L'appello di Papa Francesco. «Rinnovo il mio appello a tutti gli uomini e le donne che hanno responsabilità politiche perché usino tutti i mezzi per risolvere la crisi umanitaria». Scrive intanto Papa Francesco in una lettera al presidente iracheno Fuad Masum consegnata dal cardinale Fernando Filoni.

La decapitazione del giornalista James Foley non rimarrà impunita.
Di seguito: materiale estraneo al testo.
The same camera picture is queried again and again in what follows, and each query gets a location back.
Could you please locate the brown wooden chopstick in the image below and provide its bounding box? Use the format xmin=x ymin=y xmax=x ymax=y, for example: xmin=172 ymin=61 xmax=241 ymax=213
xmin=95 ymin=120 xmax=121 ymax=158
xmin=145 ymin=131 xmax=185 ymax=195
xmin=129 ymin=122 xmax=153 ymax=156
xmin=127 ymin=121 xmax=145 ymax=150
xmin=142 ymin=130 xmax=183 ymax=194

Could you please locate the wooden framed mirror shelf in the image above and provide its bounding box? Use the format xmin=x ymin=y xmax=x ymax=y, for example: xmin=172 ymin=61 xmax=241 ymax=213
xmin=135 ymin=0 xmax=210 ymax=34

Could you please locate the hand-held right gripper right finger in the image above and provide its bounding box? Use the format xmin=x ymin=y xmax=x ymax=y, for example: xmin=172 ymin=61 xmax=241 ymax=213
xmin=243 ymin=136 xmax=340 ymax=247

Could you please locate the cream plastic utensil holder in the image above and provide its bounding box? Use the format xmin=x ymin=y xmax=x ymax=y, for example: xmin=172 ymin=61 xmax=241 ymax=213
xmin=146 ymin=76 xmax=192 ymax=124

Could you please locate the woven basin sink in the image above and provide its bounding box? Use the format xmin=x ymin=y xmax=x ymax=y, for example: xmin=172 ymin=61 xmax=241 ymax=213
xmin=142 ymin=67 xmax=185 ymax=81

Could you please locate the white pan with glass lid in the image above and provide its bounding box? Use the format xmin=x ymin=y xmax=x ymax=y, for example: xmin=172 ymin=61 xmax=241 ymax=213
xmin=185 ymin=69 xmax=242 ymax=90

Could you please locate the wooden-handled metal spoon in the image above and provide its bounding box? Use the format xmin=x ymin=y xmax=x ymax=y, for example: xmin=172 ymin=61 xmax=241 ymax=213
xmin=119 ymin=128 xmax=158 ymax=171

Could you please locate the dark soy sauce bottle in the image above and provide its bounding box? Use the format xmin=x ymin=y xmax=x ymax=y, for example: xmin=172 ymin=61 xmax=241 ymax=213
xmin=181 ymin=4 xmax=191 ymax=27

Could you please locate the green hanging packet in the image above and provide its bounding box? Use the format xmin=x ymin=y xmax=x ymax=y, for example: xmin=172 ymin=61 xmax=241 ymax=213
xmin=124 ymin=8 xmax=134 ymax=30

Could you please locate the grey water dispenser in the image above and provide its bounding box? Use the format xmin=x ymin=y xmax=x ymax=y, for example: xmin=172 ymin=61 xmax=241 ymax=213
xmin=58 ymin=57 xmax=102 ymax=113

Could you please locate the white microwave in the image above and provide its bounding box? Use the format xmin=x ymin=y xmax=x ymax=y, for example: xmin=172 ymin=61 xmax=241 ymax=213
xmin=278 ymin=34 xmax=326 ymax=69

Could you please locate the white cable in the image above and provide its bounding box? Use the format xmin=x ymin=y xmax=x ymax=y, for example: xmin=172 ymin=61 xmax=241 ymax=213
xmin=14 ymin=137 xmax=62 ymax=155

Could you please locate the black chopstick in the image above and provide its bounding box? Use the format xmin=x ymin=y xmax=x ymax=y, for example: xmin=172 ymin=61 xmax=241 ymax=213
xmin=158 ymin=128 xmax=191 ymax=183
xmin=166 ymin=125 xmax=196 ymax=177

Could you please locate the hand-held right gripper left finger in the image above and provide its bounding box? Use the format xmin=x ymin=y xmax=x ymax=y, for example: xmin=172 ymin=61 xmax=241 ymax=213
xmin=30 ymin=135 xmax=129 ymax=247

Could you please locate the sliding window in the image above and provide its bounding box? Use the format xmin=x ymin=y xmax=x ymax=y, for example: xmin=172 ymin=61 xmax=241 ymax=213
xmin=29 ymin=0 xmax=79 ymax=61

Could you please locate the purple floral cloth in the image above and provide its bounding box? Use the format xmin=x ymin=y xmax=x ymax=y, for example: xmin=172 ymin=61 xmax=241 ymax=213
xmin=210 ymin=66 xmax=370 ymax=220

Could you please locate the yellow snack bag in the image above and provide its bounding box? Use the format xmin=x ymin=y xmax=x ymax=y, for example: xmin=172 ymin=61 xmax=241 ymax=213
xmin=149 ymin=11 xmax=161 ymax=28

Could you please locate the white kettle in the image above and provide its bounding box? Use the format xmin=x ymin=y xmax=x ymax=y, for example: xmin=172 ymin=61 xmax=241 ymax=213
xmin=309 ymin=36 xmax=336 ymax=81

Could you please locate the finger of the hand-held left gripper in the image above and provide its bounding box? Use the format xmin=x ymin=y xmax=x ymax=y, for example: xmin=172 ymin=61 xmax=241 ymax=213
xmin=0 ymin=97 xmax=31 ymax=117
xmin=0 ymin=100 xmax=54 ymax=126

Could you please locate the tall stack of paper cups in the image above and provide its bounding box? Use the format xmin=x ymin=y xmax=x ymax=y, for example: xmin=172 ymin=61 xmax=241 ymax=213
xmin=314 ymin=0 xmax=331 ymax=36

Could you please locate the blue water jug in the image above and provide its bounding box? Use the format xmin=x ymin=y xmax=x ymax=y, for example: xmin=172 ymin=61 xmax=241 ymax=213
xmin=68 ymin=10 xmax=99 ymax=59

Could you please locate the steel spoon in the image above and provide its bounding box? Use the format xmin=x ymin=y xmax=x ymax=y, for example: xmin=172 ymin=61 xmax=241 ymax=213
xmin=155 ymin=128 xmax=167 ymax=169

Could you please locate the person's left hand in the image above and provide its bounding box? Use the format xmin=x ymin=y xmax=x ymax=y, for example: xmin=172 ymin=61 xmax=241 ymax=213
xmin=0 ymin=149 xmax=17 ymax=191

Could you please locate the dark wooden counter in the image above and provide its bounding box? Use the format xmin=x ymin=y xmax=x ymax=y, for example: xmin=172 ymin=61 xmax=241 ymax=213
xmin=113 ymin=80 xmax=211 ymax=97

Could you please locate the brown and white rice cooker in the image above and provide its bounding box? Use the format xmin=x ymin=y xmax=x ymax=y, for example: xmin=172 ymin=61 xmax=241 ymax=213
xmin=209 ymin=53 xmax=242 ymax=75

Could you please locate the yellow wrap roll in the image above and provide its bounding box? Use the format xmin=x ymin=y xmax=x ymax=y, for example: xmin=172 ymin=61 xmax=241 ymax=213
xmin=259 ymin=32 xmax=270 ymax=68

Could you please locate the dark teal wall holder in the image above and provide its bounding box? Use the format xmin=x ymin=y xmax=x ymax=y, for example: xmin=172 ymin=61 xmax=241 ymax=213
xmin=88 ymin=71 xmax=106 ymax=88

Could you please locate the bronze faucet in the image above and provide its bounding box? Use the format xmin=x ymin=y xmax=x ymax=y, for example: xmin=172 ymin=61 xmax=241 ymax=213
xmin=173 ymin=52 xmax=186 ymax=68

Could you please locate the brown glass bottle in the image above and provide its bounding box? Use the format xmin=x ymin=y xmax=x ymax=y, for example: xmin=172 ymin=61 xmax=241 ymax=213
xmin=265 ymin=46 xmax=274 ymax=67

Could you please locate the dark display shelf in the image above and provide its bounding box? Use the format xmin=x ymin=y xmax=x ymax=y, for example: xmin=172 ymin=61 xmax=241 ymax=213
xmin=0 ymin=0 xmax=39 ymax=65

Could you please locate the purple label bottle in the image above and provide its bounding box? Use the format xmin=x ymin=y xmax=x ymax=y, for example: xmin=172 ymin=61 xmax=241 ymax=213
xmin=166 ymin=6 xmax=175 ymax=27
Lo Stato Islamico in Iraq e Levante ne pagherà le conseguenze, aveva detto ieri il presidente americano Barack Obama. «Quando viene fatto del male a degli americani, ovunque nel mondo, noi facciamo ciò che è necessario per far si che venga fatta giustizia», ha affermato il presidente, che ha così replicato - parlando agli americani e al mondo intero - alla sfida diretta che gli hanno lanciato gli jihadisti dell'Isis. Per loro, ha detto, «non c'è posto nel 21/mo secolo», «elimineremo questo cancro».

Nel video della decapitazione di Foley, il boia che gli ha tagliato la gola afferma - rivolgendosi proprio al presidente americano - che si tratta di una risposta ai raid aerei lanciati due settimane fa dall'amministrazione Usa in Iraq. Nel filmato - giudicato autentico dall'intelligence Usa - si vede anche il giornalista americano Steven Joel Sotloff, rapito in Siria, e il terrorista che dice: «La vita di

questo cittadino Usa, Obama, dipende dalle tue prossime decisioni». Ieri il Pentagono ha fatto sapere che nelle ultime ore sono stati lanciati nuovi raid con cacciabombardieri e droni contro postazioni dell'Isis, nei pressi della strategica diga di Mosul.

La politica di Obama non cambia. «Continueremo a perseguire una strategia a lungo termine» contro i miliziani dell'Isis in Iraq, aveva del resto detto alcuni giorni fa Obama, quando aveva interrotto la vacanza a Marthàs Vineyard per presiedere una serie di riunioni a Washington. Una vacanza in buona parte dedicata al golf, che aveva ripreso proprio poche ore prima che venisse diffuso il terribile video, e che ha continuato subito dopo il suo drammatico intervento in diretta tv. Secondo una fonte del Pentagono, il Dipartimento della Difesa sta studiando un piano per l'invio di «un piccolo numero di truppe addizionali». Si tratterebbe di «meno di 300 soldati».

Nell'agghiacciante filmato della decapitazione, l'Isis ha sostenuto di essere ormai «uno Stato, accettato da un gran numero di musulmani in tutto il mondo. Quindi, ogni aggressione contro di noi è un'aggressione contro i musulmani e ogni tentativo da parte tua, Obama, di attaccarci, provocherà un bagno di sangue tra la tua gente».

Anche a questo ha replicato il presidente americano, affermando che «il mondo è inorridito» dal brutale assassinio di Foley e che «l'Isis non parla di religione. Le loro vittime sono in massima parte musulmani e nessuna fede insegna alla gente a massacrare gli innocenti», mentre i suoi miliziani «dichiarano la loro ambizione di commettere un genocidio contro un antico popolo».